I realize this is a late answer, but maybe someone else will profit from it.

The other answer suggested Zylanns terrain plugin. I don't think its a good fit (not the heightmap terrain plugin, anyway; the voxel plugin might do everything you need, though), but the technology behind it is.

My suggestion is to use a single mesh that covers the tiles you need. This mesh can be quite large, vertex count is secondary; you should be able to render 129x129 vertices without any problems (thats assuming your map is flat - from your code it looks like elevation is involved, too, so that complicates things because if your tiles behave like Minecraft - discrete voxel cubes, you can't use a "flat" mesh and displace its vertices with a heightmap texture in the vertex shader like Zylann does for a continuous terrain) Then define an image texture of size 128x128 whose pixels aren't used as colors but as material descriptors, one pixel per tile. Then in the fragment shader for the mesh you can do a texture lookup with the tile coordinates to figure out which material should be used, and use the texel as an index into an array of material textures etc. It means you have to write your own fragment shader that can handle all of your tile materials, but it will be much more performant than trying to render thousands of small meshes with a different material each, and it should enable you to easily draw the whole map each frame.
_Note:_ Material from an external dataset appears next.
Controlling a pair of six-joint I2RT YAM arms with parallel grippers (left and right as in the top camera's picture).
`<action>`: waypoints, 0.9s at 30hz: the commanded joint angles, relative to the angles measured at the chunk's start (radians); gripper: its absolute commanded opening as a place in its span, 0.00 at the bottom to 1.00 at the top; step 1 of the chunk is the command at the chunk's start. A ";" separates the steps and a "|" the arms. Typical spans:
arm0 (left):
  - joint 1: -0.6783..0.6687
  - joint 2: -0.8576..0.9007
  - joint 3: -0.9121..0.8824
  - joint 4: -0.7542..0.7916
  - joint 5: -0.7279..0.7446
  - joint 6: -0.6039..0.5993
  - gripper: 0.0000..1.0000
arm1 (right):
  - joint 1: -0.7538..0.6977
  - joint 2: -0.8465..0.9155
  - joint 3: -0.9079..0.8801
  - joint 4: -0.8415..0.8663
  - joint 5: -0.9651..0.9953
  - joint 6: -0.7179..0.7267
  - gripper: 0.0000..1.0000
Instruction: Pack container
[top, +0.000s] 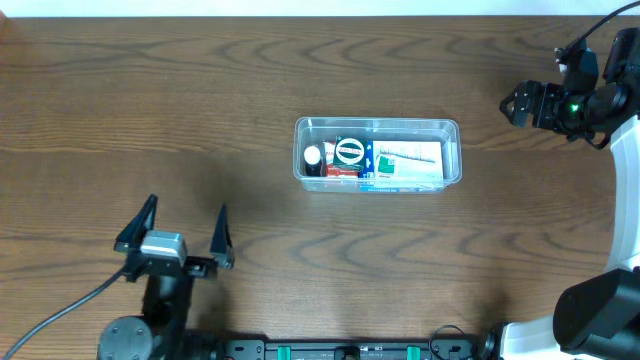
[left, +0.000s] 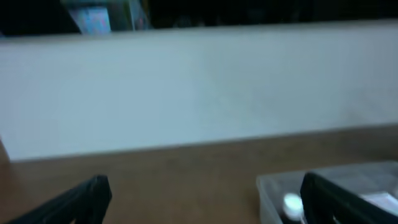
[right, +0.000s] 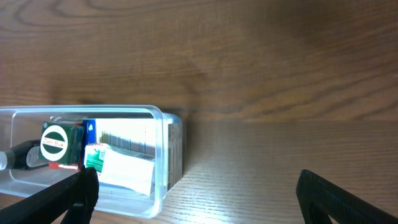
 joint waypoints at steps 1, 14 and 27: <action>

If you need to change a tile material, you simply write a new pixel value to the image texture at the given xoordinates and upload the changed area to a GPU texture, Zylann actually created a VisualServer function just for this, but if changes don't happen in every single frame, simply recreating the whole texture from the Image containing the material values will likely be fast enough. Caveat: Godot insists on transforming the color space of RGB and RGBA Images, so make sure you either don't use these formats or take the conversion into account (if anyone knows how to disable the auto-conversion, please enlighten me).

Even if your terrain is a voxellike Minecraft terrain with elevation, I think this approach is doable as long as you don't have multiple blocks with different materials stacked on top of each other. You'll just have to find a way to replace the flat mesh with a blocky mesh, but that can be algorithmically regenerated every time a change is made to the map, since it's geometry is fairly simple (e.g. not much logic will be involved in creating the mesh, so likely fast enough even in GdScript).